— WHAT YOU NEED TO DO —
Copy word for word, please, the lines of the entries below running from the one containing "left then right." to the one containing "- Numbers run", both ends included.

— TASK DATA —
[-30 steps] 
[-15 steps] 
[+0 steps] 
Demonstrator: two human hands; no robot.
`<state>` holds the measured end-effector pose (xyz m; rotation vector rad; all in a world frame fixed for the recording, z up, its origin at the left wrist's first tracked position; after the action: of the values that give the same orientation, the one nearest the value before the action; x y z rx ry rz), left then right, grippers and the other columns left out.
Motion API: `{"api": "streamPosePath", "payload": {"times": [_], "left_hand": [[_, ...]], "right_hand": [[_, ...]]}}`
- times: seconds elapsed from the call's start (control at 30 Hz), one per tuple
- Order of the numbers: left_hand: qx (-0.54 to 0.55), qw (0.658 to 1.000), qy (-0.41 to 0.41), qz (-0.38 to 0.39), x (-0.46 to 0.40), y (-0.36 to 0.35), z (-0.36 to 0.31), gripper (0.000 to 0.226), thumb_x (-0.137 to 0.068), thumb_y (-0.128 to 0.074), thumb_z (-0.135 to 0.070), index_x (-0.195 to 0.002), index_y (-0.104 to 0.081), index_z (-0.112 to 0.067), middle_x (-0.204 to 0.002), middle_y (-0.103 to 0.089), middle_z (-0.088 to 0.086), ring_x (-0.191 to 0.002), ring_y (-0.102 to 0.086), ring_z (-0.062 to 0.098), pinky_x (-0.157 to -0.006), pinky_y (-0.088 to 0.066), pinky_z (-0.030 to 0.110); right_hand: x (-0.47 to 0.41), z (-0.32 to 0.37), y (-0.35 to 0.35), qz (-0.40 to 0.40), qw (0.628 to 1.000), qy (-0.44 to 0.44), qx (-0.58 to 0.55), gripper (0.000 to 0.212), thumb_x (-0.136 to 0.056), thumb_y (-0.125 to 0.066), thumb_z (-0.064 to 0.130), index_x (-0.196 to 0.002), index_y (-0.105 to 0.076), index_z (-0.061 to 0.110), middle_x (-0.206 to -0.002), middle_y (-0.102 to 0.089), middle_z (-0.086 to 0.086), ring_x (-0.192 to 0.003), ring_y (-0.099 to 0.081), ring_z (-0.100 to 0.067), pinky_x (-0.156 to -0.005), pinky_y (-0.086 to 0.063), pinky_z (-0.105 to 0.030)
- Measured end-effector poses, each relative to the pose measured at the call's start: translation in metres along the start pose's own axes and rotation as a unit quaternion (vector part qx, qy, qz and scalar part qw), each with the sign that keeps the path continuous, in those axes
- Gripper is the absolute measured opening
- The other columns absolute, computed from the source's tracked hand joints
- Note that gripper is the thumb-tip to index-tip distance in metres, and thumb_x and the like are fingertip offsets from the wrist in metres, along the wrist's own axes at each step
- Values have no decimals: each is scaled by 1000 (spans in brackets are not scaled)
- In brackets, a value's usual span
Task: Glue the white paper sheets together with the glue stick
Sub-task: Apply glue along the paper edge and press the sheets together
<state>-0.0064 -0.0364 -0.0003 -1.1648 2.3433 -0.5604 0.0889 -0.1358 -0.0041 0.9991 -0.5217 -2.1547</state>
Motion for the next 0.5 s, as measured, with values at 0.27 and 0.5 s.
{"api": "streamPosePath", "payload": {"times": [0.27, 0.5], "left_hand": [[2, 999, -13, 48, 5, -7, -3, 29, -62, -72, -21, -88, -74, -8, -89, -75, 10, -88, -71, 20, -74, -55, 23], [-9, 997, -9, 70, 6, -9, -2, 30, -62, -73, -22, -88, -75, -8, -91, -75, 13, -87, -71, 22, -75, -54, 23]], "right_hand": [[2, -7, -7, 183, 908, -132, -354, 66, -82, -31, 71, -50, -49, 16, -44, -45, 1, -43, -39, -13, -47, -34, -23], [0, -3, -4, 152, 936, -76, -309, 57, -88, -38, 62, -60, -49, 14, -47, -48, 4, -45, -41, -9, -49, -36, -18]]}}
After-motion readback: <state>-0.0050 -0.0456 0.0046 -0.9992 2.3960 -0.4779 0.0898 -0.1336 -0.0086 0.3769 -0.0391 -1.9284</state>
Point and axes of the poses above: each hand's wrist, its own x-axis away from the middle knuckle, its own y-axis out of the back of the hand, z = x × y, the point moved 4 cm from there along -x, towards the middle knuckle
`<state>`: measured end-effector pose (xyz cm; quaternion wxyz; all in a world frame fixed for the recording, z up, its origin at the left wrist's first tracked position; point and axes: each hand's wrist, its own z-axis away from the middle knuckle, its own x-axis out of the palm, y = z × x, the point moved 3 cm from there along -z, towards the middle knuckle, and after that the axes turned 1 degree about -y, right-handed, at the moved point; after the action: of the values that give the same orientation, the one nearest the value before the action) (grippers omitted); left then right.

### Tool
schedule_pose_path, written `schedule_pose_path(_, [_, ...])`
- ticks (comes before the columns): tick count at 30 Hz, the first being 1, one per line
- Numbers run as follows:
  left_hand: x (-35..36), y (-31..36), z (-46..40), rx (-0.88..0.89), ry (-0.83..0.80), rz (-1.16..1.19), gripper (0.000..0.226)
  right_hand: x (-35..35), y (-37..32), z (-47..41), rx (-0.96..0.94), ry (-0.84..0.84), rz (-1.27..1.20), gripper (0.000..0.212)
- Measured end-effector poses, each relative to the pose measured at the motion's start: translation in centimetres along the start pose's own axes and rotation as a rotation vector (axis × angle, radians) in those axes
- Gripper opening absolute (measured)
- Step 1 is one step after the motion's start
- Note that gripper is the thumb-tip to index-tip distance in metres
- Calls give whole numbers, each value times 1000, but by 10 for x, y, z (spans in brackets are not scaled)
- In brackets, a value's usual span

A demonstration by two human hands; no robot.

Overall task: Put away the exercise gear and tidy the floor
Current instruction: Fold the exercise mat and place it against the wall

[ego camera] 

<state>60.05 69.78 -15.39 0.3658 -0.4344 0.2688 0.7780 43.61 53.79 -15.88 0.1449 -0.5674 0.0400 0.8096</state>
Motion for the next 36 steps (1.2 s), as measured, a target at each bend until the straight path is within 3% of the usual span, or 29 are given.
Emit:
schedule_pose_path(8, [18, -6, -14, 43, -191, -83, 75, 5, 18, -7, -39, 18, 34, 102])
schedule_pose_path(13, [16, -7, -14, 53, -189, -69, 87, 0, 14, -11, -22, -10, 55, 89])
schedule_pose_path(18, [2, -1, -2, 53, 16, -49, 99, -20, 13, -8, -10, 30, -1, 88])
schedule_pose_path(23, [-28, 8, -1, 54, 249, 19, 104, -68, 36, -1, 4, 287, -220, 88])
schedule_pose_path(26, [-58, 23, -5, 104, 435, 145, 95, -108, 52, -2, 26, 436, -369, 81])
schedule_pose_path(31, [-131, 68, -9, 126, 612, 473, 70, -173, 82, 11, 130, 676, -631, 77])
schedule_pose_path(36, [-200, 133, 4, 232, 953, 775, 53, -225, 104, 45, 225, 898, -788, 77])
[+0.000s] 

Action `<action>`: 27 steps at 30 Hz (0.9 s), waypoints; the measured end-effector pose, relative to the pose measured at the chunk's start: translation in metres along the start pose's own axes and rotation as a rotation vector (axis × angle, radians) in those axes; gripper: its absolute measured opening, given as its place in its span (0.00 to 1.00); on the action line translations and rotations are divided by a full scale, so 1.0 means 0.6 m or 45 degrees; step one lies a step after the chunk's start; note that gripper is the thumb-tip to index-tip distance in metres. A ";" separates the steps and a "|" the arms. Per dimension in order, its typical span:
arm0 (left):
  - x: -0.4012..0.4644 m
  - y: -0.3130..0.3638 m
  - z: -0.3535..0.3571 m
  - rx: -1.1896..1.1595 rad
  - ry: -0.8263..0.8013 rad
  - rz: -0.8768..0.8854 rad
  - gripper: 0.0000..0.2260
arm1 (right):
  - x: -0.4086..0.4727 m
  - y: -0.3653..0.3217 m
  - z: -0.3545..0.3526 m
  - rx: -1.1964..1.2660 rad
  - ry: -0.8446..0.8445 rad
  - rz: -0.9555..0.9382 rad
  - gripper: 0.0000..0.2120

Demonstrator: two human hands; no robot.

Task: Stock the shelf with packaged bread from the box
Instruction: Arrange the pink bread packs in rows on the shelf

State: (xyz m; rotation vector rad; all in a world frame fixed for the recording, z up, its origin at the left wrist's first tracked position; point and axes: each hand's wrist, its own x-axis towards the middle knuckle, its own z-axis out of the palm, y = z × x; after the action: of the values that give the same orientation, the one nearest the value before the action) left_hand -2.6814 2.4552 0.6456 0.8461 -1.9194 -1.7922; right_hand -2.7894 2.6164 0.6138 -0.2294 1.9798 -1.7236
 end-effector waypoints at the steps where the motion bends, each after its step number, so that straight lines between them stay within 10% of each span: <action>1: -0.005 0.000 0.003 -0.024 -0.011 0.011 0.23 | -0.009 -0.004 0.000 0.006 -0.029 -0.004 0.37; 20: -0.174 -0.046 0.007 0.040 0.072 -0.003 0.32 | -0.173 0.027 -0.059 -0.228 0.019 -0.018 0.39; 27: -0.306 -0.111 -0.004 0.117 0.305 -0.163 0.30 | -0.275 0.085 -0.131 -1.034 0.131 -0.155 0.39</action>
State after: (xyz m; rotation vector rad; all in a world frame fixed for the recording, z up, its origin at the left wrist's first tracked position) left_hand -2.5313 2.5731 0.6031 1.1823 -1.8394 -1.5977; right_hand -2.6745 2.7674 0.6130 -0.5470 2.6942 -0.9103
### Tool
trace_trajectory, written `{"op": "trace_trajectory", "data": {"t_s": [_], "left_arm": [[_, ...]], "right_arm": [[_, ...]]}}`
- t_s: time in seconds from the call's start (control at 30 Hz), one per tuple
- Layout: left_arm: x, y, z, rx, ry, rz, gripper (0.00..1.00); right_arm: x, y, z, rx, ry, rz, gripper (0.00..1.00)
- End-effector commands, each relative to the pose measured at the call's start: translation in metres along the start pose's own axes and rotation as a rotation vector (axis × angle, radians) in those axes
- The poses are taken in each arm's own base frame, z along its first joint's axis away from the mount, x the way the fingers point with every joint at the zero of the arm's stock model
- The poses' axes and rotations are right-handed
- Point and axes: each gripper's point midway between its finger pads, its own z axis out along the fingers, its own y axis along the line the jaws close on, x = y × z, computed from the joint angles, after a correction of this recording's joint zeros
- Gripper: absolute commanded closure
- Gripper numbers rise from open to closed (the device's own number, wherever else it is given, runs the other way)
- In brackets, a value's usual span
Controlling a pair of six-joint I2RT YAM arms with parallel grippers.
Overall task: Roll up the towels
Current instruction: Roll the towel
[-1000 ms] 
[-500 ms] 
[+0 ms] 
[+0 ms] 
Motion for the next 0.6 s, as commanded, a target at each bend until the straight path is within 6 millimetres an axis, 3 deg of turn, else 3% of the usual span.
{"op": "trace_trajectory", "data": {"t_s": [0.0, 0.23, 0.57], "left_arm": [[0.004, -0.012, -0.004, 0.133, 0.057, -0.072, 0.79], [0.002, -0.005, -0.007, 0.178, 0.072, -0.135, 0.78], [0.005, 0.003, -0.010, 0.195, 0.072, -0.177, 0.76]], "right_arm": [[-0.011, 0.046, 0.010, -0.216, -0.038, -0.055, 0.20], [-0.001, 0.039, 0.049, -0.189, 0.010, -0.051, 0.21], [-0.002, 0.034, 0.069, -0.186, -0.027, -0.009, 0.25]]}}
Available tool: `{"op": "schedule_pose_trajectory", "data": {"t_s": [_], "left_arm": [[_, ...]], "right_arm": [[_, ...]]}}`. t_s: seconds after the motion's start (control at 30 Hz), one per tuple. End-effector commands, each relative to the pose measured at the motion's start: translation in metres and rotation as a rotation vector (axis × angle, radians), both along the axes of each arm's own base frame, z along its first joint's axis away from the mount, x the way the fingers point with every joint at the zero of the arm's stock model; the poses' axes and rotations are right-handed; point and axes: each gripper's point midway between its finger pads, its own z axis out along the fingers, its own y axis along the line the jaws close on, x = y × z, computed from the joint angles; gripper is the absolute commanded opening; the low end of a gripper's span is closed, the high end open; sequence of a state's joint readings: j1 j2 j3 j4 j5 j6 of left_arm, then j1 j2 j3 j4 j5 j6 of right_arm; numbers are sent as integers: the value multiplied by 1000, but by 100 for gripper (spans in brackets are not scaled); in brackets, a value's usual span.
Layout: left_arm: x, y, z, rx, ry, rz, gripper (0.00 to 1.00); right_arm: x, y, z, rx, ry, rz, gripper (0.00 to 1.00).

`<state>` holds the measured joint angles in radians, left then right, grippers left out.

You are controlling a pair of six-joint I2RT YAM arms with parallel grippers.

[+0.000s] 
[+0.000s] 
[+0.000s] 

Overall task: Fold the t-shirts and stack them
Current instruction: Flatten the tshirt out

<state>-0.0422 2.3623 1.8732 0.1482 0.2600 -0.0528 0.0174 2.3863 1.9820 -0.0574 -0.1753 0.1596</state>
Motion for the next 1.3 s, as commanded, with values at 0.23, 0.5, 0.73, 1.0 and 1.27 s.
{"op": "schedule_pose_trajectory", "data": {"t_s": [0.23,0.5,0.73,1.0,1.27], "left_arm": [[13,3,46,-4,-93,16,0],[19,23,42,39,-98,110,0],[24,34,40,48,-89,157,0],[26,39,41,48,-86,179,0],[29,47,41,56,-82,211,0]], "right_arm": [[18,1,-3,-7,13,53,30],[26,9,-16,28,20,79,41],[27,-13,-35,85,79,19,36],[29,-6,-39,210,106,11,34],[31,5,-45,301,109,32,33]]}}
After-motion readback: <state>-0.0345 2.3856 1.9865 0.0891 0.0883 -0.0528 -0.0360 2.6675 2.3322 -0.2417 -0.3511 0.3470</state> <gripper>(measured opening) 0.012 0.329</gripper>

— REPLY —
`<state>`: measured end-effector pose (xyz cm; quaternion wxyz; all in a world frame fixed for the recording, z up, its origin at the left wrist's first tracked position; point and axes: each hand's wrist, its own z-axis away from the middle knuckle, its own x-axis out of the palm, y = z × x, the point moved 3 cm from there along -z, towards the middle knuckle, and after that the axes turned 1 degree about -y, right-handed, at the moved point; after the action: of the values that give the same orientation, the one nearest the value before the action) (grippers omitted); left then right.

### Tool
schedule_pose_path, written `schedule_pose_path(_, [_, ...])`
- ticks (comes before the columns): tick count at 30 Hz, the first being 1, one per line
- Numbers run as follows:

This output is finished.